Há quase um ano, Le Revers de la Medal, um colectivo formado por cerca de uma centena de associações de solidariedade (Secours catholique, ATD Quart Monde, etc.), apelou às autoridades públicas para que garantissem que os Jogos Olímpicos e Paraolímpicos (JOP ) de Paris 2024 não pesam sobre os mais precários e deixam um legado social positivo.
Seu relatório final, publicado na segunda-feira, 4 de novembro, faz uma avaliação sombria: “Todos os dados de campo que recolhemos mostram que o Estado francês não terá estado à altura da tarefa”orquestrador “uma limpeza social completa” e enviando “fortes sinais antidemocráticos”.
O “pequenas vitórias” obtidos constituem sobretudo, segundo os autores, «lavagem social». Os 256 locais de alojamento criados para os “grandemente marginalizados”? “São locais dignos e sustentáveis, que mostram o que o Estado é capaz de fazer, mas é muito pouco tendo em conta as necessidades: foram identificadas 3.500 pessoas em situação de rua durante a Noite Solidária (em fevereiro, em Paris) »a crítica Aurélia Huot, vice-diretora da divisão de acesso ao direito e à justiça do fundo patrimonial Barreau de Paris Solidarité.
Os numerosos despejos de acampamentos acompanhados de abrigos organizados pela prefeitura em meados de julho, pouco antes dos Jogos?
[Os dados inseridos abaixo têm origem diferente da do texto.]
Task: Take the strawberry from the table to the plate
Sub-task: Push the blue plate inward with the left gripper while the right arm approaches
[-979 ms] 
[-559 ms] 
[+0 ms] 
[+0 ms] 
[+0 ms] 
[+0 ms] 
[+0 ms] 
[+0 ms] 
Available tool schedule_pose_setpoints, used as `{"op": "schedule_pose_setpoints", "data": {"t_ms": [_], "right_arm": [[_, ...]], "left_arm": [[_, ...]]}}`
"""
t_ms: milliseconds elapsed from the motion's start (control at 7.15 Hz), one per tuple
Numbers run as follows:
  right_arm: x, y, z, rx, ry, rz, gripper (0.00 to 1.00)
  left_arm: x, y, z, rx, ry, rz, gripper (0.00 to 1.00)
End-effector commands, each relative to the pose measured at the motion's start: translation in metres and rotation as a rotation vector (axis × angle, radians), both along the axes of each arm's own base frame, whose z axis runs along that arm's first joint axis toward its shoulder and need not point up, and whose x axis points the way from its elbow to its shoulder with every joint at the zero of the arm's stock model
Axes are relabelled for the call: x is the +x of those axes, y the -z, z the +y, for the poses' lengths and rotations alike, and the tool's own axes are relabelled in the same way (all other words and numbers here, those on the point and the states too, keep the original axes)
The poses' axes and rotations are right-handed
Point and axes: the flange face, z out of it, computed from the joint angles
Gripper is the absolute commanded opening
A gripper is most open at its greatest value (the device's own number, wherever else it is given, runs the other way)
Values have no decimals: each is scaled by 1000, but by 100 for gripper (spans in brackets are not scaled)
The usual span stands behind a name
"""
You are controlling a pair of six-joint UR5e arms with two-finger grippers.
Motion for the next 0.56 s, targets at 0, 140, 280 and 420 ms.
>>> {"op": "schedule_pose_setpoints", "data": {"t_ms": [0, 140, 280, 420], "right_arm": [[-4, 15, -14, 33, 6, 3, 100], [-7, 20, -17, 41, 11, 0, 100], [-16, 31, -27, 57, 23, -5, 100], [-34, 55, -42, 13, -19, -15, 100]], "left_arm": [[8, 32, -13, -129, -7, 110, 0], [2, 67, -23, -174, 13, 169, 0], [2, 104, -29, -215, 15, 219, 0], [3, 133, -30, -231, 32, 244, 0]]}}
A prefeitura de Ile-de-France indicou então ao Mundo aproveitar a queda nas chegadas de exilados para disponibilizar os lugares que lhes são reservados. Uma explicação que Paul Alauzy, coordenador de monitoramento de saúde da Médicos do Mundo e porta-voz do coletivo Le Revers de la Medal, contesta: “Já se passaram meses desde que quase ninguém foi direcionado para esses lugares. Como se, apesar das necessidades, os serviços do Estado os tivessem mantido vazios, para poder utilizá-los durante a JOP. »
“Política de invisibilização”
Durante os próprios Jogos, ele disse, “nenhum agrupamento significativo de tendas era visível e as patrulhas policiais impediram as pessoas de se restabelecerem nos acampamentos”. Ce “limpeza social”que o coletivo vem descrevendo há vários meses, é confirmado pela contagem não exaustiva realizada pelo Observatório de expulsões de espaços de convivência informais: entre o final de abril de 2023 e o final de setembro de 2024, teve conhecimento de 260 expulsões de ocupações, favelas e acampamentos, um aumento de 60% em relação ao mesmo período de dois anos antes. Afectaram 19.526 pessoas, um aumento de 33%, incluindo pelo menos 4.550 menores, três vezes mais do que em 2021-2022.